# Console lock after 15 minutes of inactivity



## DotHQ (May 6, 2008)

I'm wanting to lock the console if it has had 15 minutes of inactvity. This excludes ssh sessions, only console users. 
Does anyone know of such a program that will either lock the console or log the user off. Either would work.


----------



## valdezdj (Aug 13, 2009)

You can set that up in Group Policy, you'll have to create a group and add the console users to that group in Active Directory then run the group policy on that group. You can set the time if you want to change it to whatever you like. Your users will have to reboot or you'll have to write a script for gpupdate /force. This is all assuming you're running a Windows 2000/2003/2008 server on your network and it's what you're looking for.


----------



## RootbeaR (Dec 9, 2006)

DotHQ said:


> I'm wanting to lock the console if it has had 15 minutes of inactvity. This excludes ssh sessions, only console users.
> Does anyone know of such a program that will either lock the console or log the user off. Either would work.

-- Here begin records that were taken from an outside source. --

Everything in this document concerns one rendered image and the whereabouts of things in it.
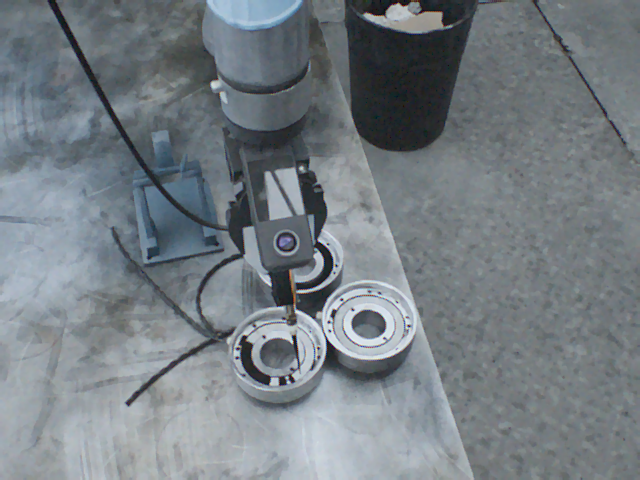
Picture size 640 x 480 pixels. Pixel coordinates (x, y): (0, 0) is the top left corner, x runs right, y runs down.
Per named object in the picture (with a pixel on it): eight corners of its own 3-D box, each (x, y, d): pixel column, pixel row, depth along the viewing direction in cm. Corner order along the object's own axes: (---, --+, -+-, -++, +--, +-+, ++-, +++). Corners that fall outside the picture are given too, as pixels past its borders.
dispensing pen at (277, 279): (290, 383, 83) (263, 230, 78) (283, 366, 87) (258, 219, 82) (310, 378, 84) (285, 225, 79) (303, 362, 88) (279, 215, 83)
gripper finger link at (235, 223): (271, 238, 80) (275, 176, 73) (275, 251, 79) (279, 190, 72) (224, 244, 79) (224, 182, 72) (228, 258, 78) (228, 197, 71)
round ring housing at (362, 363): (423, 313, 94) (426, 293, 91) (400, 389, 88) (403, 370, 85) (337, 291, 96) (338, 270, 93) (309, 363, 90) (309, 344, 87)
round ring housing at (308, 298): (276, 234, 102) (274, 213, 99) (354, 257, 99) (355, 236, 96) (242, 298, 96) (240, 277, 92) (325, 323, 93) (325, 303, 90)
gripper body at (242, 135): (299, 158, 81) (296, 61, 71) (320, 220, 75) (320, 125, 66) (224, 171, 80) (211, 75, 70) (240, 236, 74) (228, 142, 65)
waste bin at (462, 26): (471, 151, 224) (497, 23, 191) (355, 169, 220) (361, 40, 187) (436, 74, 246) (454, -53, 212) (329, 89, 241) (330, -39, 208)
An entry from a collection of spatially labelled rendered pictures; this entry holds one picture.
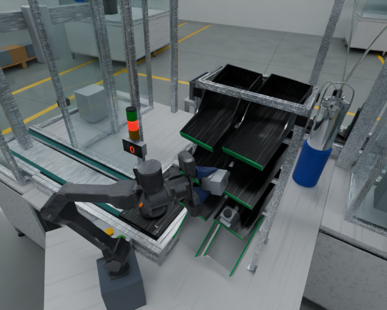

Check your screen saver options.


----------



## DotHQ (May 6, 2008)

valdezdj said:


> You can set that up in Group Policy, you'll have to create a group and add the console users to that group in Active Directory then run the group policy on that group. You can set the time if you want to change it to whatever you like. Your users will have to reboot or you'll have to write a script for gpupdate /force. This is all assuming you're running a Windows 2000/2003/2008 server on your network and it's what you're looking for.


Good thought but this won't work for us. We do have Windows in the enterprise but these are for servers in a select VLAN that windows Active Directory cannot get to or set policies in.
Thanks for the reply. :up:


----------



## DotHQ (May 6, 2008)

RootbeaR said:


> Check your screen saver options.


Good thought but on the console we very rarely run the gui (Startx). This is for the terminal console login when an admin is logged onto multiple servers (we have over 150) and he forgets to log off of one or more. We share the data center with others and want to ensure that no console is left with root logged on over a period of time. Screen saver is not an option, I should have mentioned that to start wtih.


----------



## lotuseclat79 (Sep 12, 2003)

DotHQ said:


> I'm wanting to lock the console if it has had 15 minutes of inactvity. This excludes ssh sessions, only console users.
> Does anyone know of such a program that will either lock the console or log the user off. Either would work.


Hi DotHQ,

What Unix/Linux distribution are you using?

If you use Ubuntu, then just left-click on the main menu as follows:
System>Preferences>ScreenSaver
and set Regard the computer as idle after: 15 minutes on the slide bar
and check the boxes: 
Activate screensaver when computer is idle
Lock screen when screensaver is active

Then click on Close, and from then on the Screensaver will do the work for you, but you may need to login with your user password to unlock the screen for the user account you logged in as.

-- Tom


----------



## DotHQ (May 6, 2008)

Tom,
I'm using Red Hat Enterprise edition. This is on multiple servers. We do not want to take the chance of someone walking away from one still logged in. 
We only use terminal access. No GUI. So no standard screen saver is available in this environment. 
Guess I need a program / script that checks for inactivity and then logs out the user. Sounds simple enough. Does anyone know of such a monster already existing?


----------



## RootbeaR (Dec 9, 2006)

Have a look here:
http://linux.die.net/man/1/setterm


----------



## DotHQ (May 6, 2008)

Thanks RootBeaR ... but that only appears to handle terminal attributes. If it has a feature which would end a terminal session I missed it, but I think you are on the right track. I'll dig more on die.net and if I find a solution I will share it here.


----------



## lotuseclat79 (Sep 12, 2003)

Hi DotHQ,

Search for "How to end a terminal session remotely" for links and ideas. Not sure if any of the hits will help, but a similar search for cron based approach might be useful to search for idle sessions, and issue notice of termination unless screen/keyboard response initiated by user in x amount of time from idle start.

-- Tom


----------



## DotHQ (May 6, 2008)

lotuseclat79 said:


> Hi DotHQ,
> 
> Search for "How to end a terminal session remotely" for links and ideas. Not sure if any of the hits will help, but a similar search for cron based approach might be useful to search for idle sessions, and issue notice of termination unless screen/keyboard response initiated by user in x amount of time from idle start.
> 
> -- Tom


good thoughts Tom. I'll let you know if that leads to a solution for me. It does sound promising. You got me going down an avenue I had not thought of. Cron is our friend. 
Thanks!!!!!!


----------